■ **EXERCISE DESCRIPTION**
With the pictures set aside, return the lines below exactly, beginning at the first and ending at the line containing "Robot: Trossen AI".

━━━

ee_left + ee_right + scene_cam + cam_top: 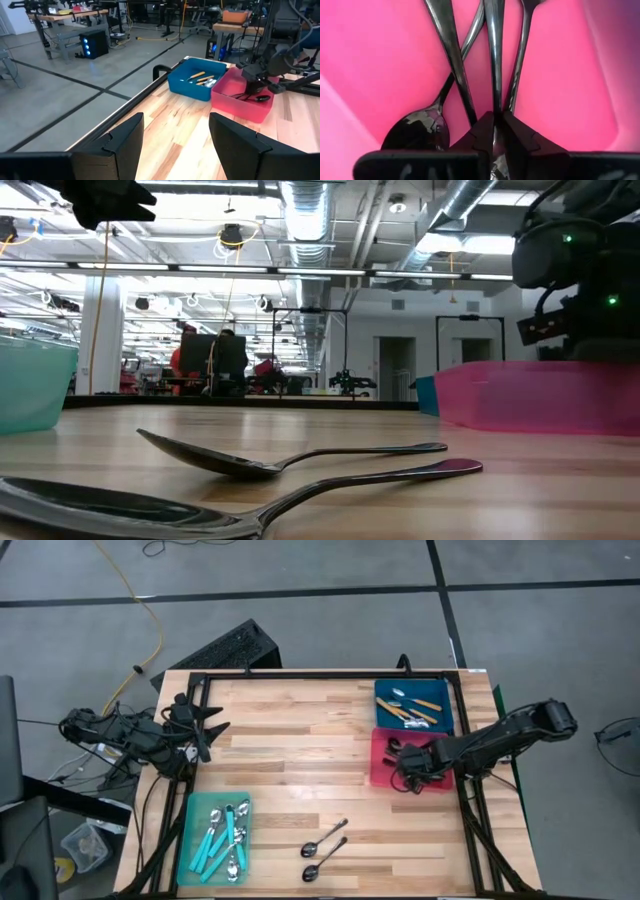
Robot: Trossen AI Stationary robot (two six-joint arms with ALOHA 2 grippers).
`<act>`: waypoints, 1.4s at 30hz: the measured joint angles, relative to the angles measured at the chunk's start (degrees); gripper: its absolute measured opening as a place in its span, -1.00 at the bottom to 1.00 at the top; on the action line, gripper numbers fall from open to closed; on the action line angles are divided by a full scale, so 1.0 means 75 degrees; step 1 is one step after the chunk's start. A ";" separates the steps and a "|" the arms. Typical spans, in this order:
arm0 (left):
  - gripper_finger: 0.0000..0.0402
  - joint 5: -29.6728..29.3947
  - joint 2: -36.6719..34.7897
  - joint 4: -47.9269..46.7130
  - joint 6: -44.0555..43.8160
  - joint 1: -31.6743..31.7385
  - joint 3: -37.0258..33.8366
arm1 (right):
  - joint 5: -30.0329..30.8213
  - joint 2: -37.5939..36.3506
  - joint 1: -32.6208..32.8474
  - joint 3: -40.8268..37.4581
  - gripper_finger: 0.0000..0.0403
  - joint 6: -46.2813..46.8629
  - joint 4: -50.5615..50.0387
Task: Sort silverware by color (type)
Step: Put the black spoon into the red bin
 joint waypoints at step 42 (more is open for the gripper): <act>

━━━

■ **RESPONSE AREA**
ee_left + ee_right + scene_cam + cam_top: 
Robot: Trossen AI Stationary robot (two six-joint arms with ALOHA 2 grippers).

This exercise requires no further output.